Designing a SaaS platform for clinical trial data management
SaaS Platform • End-to-End Design • Workflow & Data Systems • QA & Iteration • Sole Designer
In this project, I was responsible for the end-to-end design of an EDC (Electronic Data Capture) SaaS platform for managing clinical trial data. The scope included study setup, data collection, and ongoing trial operations, ensuring the clinical data is accurate, structured, and accessible throughout the lifecyle of a study.
I designed and refined all product flows, expanding the platform to support features such as dashboards, complex questionnaire logic, data validation, workflow management, and AI-assisted documentation. I worked in close collaboration with stakeholders, product owners, and developers, specially during implementation and QA.
KEY CHALLENGES
High Data Density & Cognitive Load
Managing trial data involves large volumes of structured information, conditional logic, and multi-step workflows. The challenge was creating interfaces that remained clear and usable without being overwhelming.
Requirements to Product Decisions
Many requirements originated from high-level stakeholder input and needed to be interpreted and transformed into concrete, implementable design solutions
The platform needed to support complex behaviors such as questionnaire logic, validation rules, and workflow dependencies, while maintaining a consistent and intuitive user experience.

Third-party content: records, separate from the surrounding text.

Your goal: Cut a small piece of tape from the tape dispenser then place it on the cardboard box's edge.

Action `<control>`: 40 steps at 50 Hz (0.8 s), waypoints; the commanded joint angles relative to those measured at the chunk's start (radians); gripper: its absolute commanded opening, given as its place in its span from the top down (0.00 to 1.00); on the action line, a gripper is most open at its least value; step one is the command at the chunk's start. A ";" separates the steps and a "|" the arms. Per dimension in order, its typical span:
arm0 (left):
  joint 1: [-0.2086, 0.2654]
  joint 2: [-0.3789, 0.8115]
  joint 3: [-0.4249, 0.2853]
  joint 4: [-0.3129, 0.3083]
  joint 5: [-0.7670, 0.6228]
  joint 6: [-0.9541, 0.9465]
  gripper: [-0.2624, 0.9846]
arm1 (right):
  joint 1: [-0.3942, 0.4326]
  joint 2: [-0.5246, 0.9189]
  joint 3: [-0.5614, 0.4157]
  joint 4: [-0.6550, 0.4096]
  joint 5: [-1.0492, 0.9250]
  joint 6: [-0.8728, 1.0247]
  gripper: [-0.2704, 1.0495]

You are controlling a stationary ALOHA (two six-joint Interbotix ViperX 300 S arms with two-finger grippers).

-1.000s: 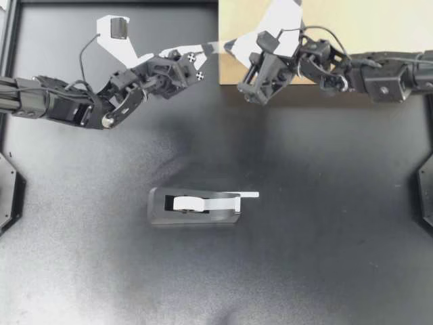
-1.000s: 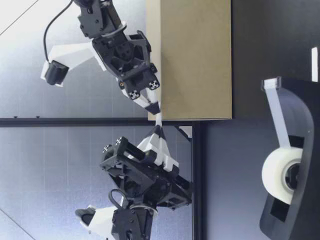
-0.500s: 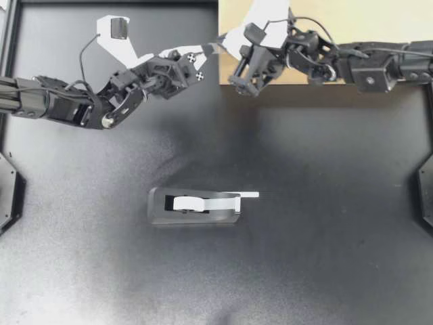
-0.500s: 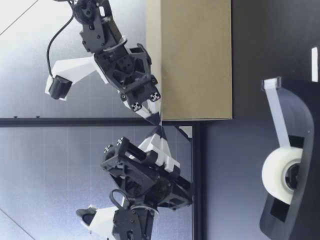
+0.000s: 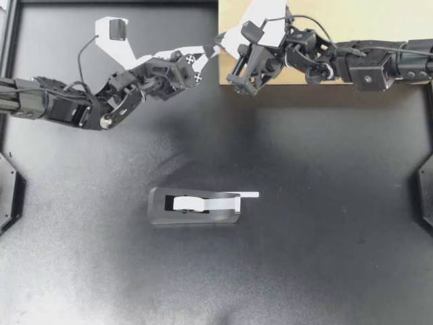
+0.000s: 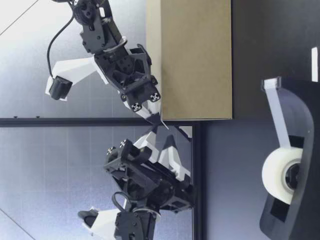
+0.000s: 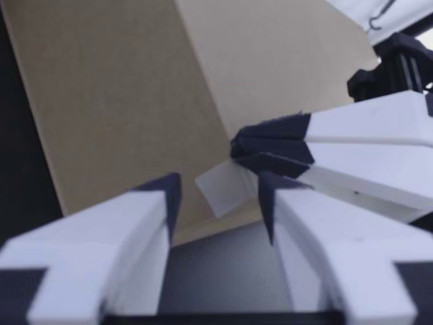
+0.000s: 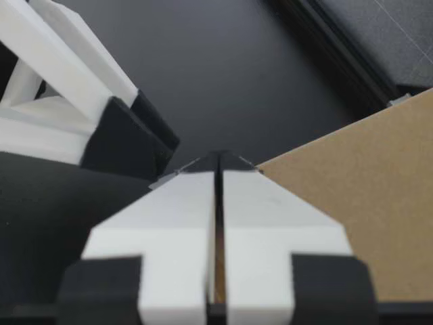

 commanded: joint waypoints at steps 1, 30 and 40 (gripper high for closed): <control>0.003 -0.035 -0.003 0.003 -0.005 0.002 0.46 | -0.012 -0.026 -0.014 0.000 0.000 0.002 0.88; -0.166 -0.247 0.091 0.123 -0.006 0.278 0.52 | 0.218 -0.341 0.121 0.009 0.006 0.017 0.88; -0.252 -0.334 0.124 0.160 -0.005 0.469 0.54 | 0.339 -0.457 0.202 0.020 -0.020 0.072 0.88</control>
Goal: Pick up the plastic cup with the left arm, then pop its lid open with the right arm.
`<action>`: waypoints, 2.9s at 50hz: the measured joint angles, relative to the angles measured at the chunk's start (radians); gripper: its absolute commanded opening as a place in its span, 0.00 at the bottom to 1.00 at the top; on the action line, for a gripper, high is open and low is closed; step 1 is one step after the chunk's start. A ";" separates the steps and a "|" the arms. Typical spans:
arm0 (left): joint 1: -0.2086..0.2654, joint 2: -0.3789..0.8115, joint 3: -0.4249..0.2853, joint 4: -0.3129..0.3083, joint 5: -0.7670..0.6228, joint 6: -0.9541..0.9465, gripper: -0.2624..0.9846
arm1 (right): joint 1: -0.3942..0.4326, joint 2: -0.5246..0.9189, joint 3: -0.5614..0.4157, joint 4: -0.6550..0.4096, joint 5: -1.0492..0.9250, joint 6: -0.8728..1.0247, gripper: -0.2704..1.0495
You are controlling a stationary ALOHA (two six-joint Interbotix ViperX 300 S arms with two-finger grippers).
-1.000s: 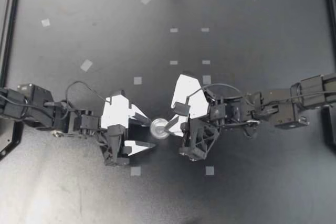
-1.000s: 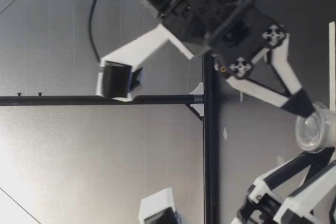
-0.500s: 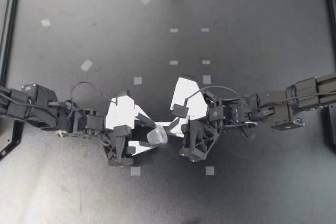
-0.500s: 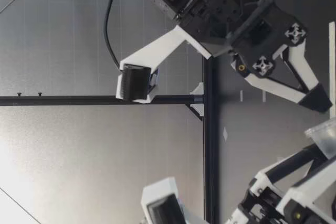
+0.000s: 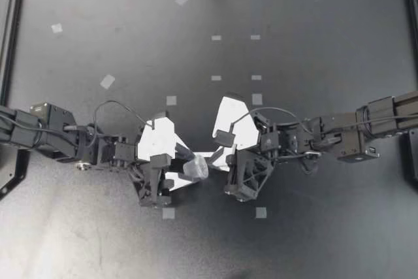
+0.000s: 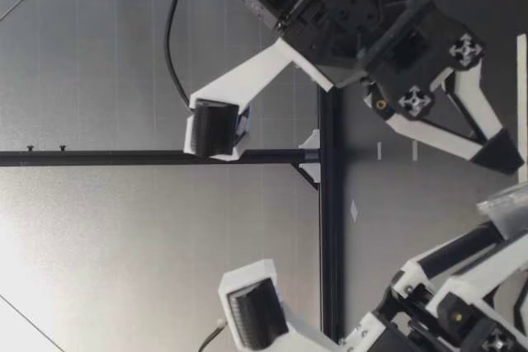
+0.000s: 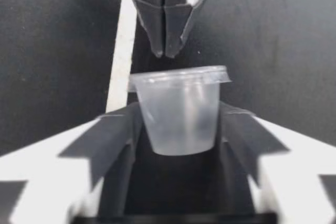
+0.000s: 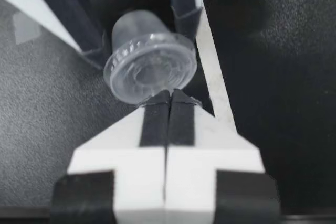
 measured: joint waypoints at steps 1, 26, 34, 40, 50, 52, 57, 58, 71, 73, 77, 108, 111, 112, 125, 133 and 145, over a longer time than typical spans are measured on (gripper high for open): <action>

Usability vs System Complexity
DESIGN DECISIONS
FOUNDATION
1. Study Initialization
2. Study Language Definition
3. Roles & Permissions
(enables parallel work and prevents unauthorized edits)
STRUCTURE
4. Define Study Location
5. Define Cohorts / Arms
SCHEDULING
6. Visit & Event Schedule
7. Create and Assign Forms to Visits & Events
LOGIC & CONFIGURATION
8. Edit Checks & Conditional Logic
(depends on fields, forms, and visits)
9. Randomization Configuration
(depends on eligibility, visits, and roles)
FINALIZATION
10. Translations
(defined after content is stable)
11. Validation & Preview
12. Study Freeze, Versioning & Approval
Data Density and Clarity
Information in clinical trials is dense, highly structured, and handled by multiple roles over long periods of time. This required designing interfaces that could be easily understood, revisited, and handed off between users without losing context.

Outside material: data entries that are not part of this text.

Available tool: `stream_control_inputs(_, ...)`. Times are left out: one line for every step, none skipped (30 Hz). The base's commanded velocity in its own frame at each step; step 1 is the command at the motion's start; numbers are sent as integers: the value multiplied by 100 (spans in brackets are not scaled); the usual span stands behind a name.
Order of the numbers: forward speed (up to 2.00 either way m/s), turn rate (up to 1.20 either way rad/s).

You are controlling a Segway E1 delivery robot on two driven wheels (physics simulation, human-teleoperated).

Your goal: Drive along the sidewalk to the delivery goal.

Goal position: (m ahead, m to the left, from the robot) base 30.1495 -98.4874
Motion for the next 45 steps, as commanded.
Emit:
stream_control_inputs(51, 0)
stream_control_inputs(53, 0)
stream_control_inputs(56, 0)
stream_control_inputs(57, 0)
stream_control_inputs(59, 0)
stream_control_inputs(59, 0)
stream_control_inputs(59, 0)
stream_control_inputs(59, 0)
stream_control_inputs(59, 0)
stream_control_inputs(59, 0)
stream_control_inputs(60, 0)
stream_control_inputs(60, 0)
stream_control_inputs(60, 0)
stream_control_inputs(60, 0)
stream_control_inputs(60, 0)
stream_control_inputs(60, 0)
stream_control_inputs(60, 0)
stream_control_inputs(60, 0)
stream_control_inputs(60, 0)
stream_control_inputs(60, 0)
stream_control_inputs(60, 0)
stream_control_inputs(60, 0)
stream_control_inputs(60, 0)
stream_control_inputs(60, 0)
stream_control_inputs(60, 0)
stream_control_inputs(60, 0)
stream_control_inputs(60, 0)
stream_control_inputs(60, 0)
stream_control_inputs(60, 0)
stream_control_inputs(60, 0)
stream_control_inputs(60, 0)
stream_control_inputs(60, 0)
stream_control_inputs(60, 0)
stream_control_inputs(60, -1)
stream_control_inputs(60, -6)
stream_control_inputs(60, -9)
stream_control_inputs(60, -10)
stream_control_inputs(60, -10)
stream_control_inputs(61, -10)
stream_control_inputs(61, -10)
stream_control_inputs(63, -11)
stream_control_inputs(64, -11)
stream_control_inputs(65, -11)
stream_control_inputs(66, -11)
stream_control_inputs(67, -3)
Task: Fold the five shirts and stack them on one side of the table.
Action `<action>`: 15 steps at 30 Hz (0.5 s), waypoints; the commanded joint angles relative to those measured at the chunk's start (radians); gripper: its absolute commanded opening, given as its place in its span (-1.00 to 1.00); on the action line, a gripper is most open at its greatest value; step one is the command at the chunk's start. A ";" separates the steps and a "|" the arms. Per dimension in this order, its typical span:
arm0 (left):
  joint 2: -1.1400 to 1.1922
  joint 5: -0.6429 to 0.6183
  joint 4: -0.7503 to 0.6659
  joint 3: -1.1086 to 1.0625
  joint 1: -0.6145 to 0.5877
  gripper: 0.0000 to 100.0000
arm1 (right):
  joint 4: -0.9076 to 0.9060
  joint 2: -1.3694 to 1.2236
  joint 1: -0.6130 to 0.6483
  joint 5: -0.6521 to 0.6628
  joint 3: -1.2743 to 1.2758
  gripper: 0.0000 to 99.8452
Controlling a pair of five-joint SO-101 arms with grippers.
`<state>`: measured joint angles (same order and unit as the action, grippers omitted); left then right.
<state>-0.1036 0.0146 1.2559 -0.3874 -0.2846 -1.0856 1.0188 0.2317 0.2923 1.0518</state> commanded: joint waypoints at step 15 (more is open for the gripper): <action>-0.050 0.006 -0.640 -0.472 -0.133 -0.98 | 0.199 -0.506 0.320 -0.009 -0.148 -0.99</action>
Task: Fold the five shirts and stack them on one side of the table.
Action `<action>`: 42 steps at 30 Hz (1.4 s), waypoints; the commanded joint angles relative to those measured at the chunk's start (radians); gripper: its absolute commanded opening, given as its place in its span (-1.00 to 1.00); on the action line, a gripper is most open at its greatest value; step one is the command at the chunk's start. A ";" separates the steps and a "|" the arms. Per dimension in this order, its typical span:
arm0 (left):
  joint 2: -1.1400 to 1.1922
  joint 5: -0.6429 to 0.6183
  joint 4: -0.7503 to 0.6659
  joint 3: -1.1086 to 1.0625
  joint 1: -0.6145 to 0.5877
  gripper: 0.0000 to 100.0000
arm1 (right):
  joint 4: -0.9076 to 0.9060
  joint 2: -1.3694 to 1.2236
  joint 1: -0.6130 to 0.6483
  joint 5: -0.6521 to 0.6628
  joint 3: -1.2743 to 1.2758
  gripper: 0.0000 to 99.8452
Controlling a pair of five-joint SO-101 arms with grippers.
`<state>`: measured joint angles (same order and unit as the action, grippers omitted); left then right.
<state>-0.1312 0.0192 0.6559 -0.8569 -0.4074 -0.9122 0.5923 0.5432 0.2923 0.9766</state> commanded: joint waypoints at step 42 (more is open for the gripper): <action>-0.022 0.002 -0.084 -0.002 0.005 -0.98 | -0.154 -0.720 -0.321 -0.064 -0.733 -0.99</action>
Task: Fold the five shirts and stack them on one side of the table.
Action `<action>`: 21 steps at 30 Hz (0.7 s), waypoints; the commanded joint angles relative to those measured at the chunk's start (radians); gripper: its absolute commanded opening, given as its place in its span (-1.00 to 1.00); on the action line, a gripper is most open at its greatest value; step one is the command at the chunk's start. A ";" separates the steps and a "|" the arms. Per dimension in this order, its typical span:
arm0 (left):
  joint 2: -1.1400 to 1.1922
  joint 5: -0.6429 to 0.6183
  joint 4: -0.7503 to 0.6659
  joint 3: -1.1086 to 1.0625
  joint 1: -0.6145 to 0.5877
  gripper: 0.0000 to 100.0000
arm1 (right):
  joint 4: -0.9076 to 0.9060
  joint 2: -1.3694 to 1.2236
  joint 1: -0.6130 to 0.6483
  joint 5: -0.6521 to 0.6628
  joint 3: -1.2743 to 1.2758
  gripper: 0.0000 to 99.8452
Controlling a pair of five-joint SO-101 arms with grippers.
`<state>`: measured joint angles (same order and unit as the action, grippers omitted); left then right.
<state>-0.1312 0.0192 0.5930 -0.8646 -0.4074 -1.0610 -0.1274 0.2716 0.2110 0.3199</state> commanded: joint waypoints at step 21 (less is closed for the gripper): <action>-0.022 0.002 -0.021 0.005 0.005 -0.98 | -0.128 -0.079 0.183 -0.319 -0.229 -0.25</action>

To support this, information was progressively disclosed and organized into structured sections, with visual hierarchy and spacing guiding attention. This made complex forms easier to navigate and improved efficiency when inputting and reviewing data.
Simplified representation of the study set-up workflow.
Complexity and Flexibility


Clinical trial configuration involves complex logic, dependencies between fields and visits, and evolving study requirements. While users are familiar with these concepts, the challenge lies in translating them into a system where they can be configured clearly and consistently.
To address this, logic was structured into simple, predictable interactions that make conditions and relationships easier to define. The system also supports flexible study configurations, including dynamic forms, unscheduled events, and evolving setups, without overwhelming users.
Condition builder for defining questionnaire logic and field dependencies.
Workflow Structure and Dependencies






Selected interface fragments illustrating data entry, navigation, and configuration.
Designing for clinical trials required structuring workflows that span multiple stages, dependencies, and user roles. Actions such as defining study structure, configuring logic, and scheduling events are interdependent, meaning that decisions made early in the process directly impact later steps.
To address this, the system was organized into a clear, step-by-step workflow, guiding users through the study setup process while respecting these dependencies. Each stage builds on the previous one, reducing errors and ensuring that configurations are completed in a logical order.
ITERATION & REFINEMENT
Some decisions were adapted to align with technical constraints and priorities, requiring simplification without compromising usability. I was also involved in QA, testing features, validating reported issues, and resolving design-related bugs to ensure alignment between intended and actual behavior.
As part of the redesign, existing components were reworked to improve usability. For example, the question component was redesigned to make key information and actions more visible, replacing hidden interactions with persistent elements and improving layout consistency.
Following implementation, the design was further refined based on developer and user feedback. For instance, actions that were previously hidden on hover were made persistently visible after users had difficulty discovering them.
Additional refinements to interactions, tooltips, and element placement helped improve clarity and usability over time while maintaining consistency across the system.


OUTCOMES & REFLECTIONS
Designing for systems, not screens, requires thinking beyond individual interfaces, focusing on workflows, dependencies, and how information flows across the product.
Translating familiar domain concepts into a product experience requires clear guidance, as users may understand the subject matter but still need support in configuring it within the system.
Balancing complexity and usability is essential in data-heavy systems, ensuring the experience remains intuitive without limiting flexibility.